● **Task instructions**
Return, exactly and in full, the lines of the records below starting at the one with "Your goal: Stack" and ending at the one with "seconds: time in", and no other lines.

● **Provided information**
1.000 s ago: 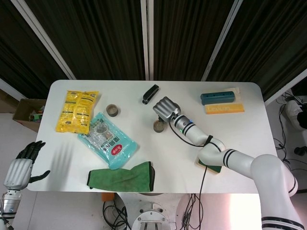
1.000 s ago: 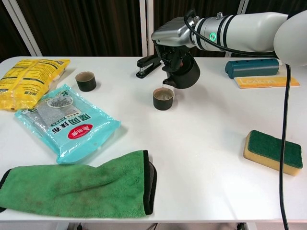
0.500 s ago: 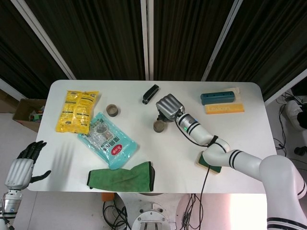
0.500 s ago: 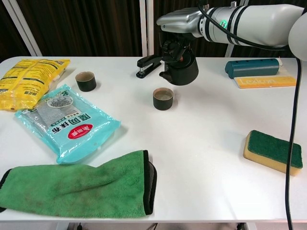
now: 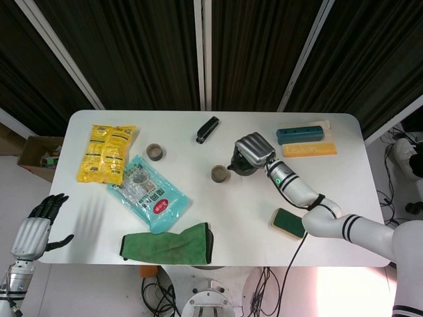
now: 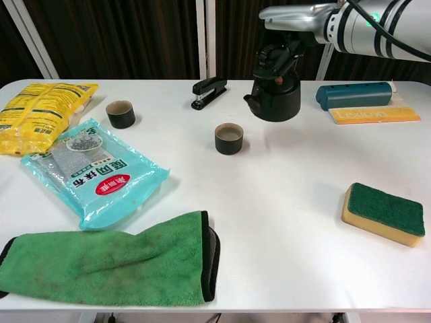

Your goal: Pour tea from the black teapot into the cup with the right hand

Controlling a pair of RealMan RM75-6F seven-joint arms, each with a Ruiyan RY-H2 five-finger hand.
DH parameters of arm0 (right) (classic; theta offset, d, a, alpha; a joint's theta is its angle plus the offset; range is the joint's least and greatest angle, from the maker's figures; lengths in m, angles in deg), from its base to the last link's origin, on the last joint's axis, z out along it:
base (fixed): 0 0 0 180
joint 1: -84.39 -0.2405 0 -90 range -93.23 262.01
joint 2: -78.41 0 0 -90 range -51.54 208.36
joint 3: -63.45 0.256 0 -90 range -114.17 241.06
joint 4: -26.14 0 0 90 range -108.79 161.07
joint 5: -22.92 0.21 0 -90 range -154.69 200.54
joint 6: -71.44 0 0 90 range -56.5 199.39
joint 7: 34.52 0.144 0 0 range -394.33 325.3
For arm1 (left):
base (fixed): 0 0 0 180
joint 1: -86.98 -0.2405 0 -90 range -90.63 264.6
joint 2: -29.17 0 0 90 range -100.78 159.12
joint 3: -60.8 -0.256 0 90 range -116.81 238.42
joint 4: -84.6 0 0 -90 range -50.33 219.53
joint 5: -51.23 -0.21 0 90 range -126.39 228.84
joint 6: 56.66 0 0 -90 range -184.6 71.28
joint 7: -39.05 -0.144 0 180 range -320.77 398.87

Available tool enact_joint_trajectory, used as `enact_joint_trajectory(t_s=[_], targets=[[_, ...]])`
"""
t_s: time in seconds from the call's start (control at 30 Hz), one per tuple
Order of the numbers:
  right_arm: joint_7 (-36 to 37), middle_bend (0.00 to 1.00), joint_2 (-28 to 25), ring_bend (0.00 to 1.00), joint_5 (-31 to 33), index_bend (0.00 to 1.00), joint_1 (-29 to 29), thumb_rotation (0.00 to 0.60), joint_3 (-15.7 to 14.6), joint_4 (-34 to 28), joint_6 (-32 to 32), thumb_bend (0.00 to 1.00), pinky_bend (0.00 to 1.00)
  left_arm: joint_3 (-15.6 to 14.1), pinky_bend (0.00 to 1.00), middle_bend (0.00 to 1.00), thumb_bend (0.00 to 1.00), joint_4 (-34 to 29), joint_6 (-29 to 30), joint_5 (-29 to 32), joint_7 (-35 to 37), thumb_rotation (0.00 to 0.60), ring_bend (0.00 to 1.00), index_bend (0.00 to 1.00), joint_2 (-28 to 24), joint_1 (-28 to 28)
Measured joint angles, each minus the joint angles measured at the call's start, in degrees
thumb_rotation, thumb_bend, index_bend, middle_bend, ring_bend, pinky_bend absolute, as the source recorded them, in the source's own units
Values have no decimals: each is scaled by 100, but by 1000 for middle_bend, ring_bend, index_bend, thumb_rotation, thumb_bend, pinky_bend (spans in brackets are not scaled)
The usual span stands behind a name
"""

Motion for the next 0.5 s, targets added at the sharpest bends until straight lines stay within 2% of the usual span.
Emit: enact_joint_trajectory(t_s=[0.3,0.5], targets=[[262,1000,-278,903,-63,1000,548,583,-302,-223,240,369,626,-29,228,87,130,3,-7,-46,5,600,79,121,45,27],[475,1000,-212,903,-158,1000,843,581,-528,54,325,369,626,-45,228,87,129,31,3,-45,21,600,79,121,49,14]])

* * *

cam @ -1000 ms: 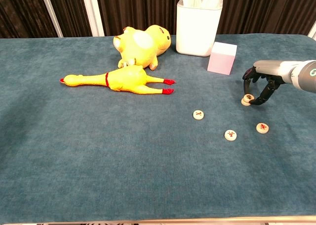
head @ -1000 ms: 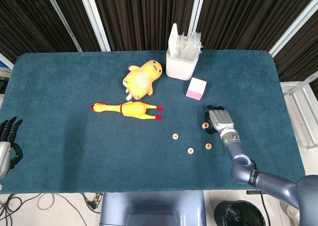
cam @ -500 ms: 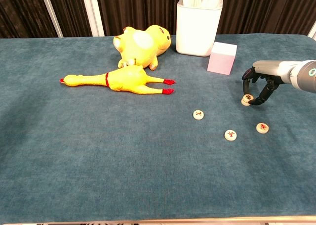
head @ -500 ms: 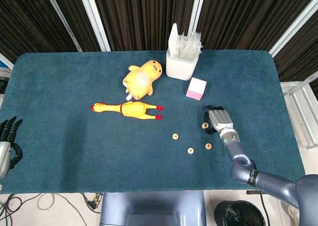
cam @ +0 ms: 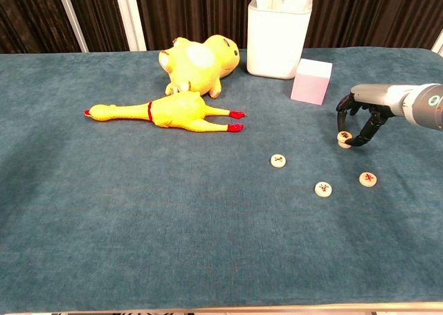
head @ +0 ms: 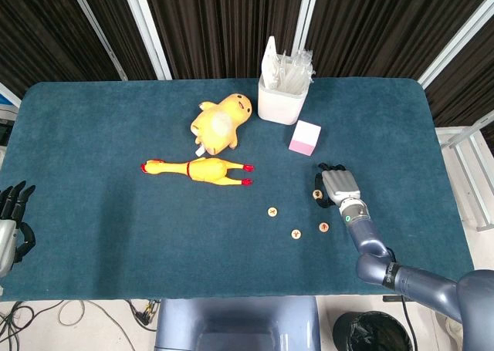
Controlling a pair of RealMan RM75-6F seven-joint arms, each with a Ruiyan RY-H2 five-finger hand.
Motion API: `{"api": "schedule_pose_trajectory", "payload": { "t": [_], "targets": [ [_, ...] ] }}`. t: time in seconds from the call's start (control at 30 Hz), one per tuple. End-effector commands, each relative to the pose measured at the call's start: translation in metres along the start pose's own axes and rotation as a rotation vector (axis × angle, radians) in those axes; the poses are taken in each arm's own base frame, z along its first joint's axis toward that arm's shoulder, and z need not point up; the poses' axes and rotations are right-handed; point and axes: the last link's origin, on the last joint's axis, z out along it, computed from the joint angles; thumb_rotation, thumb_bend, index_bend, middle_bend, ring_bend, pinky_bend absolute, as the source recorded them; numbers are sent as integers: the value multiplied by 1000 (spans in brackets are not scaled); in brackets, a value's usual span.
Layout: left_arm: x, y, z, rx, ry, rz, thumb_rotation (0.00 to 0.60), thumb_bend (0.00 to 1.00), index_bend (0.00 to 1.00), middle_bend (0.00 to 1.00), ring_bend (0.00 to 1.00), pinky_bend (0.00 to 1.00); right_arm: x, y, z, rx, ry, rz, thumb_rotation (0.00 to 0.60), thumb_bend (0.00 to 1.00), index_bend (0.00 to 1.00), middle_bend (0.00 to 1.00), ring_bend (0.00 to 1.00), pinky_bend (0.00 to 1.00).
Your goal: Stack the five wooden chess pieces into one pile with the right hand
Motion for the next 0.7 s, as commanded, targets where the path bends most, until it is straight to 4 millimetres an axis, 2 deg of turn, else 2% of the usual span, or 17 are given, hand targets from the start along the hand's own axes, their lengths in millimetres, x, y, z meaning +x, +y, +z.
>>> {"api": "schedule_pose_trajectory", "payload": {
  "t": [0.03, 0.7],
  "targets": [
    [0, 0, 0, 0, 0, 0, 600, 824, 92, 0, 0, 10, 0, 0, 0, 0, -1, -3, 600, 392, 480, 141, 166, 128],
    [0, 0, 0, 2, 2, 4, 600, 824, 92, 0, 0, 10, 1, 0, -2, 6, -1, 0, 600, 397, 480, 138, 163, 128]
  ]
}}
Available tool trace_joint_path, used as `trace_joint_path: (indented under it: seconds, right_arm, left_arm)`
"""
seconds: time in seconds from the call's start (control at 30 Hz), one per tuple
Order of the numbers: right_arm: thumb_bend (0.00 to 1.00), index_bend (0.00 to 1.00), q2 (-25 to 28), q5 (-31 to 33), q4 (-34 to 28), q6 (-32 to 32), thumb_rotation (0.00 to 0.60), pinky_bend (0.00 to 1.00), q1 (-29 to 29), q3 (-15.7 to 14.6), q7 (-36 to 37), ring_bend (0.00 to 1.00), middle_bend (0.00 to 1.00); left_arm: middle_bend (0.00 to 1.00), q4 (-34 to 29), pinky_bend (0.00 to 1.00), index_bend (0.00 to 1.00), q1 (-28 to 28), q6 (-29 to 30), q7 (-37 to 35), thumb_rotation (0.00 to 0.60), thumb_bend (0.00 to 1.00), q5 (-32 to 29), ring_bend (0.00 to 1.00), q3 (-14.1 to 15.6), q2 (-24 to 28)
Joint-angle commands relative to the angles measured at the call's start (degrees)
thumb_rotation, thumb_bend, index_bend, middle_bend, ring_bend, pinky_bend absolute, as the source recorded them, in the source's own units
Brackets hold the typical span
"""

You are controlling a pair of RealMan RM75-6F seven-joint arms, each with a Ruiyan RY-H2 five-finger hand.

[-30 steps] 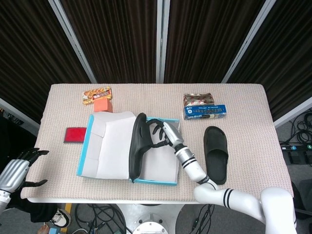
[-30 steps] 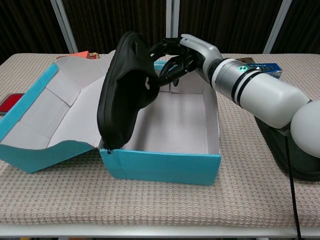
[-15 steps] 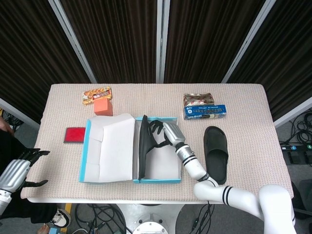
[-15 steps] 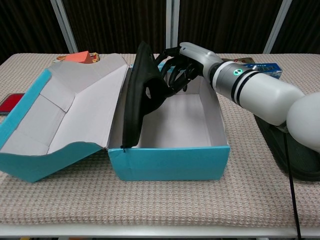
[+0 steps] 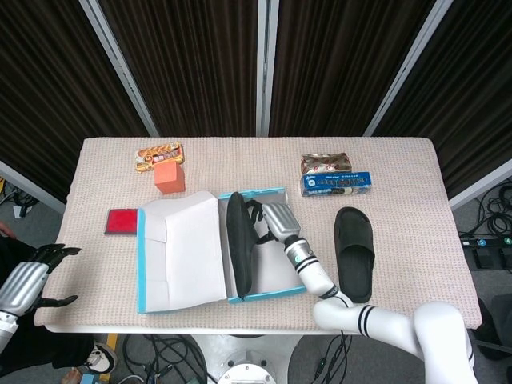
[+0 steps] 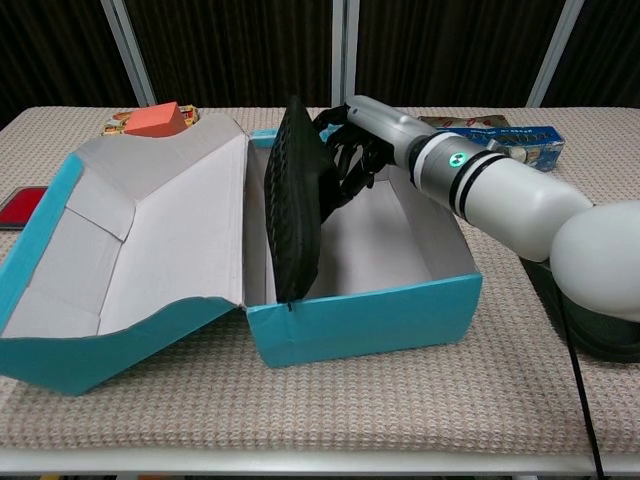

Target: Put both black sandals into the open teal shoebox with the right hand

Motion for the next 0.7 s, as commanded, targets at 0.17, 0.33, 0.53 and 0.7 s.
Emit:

● **Final answer**
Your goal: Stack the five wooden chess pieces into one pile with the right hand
Motion for the next 0.7 s, as commanded, targets where the path bends most, until it is straight to 4 millimetres an axis, 2 deg of turn, else 2% of the usual span, or 17 are given, hand targets from the start along the hand's own axes, their lengths in millimetres, x, y, z meaning +x, +y, +z.
>>> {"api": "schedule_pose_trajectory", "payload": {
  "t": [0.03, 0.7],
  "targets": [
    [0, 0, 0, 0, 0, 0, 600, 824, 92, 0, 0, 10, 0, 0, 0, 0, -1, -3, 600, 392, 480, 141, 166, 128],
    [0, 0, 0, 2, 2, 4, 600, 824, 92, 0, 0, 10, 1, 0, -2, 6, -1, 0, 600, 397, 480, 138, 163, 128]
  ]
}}
Available tool trace_joint_path, used as `trace_joint_path: (indented under it: seconds, right_arm, left_arm)`
"""
seconds: time in seconds from the call's start (control at 30 Hz), one per tuple

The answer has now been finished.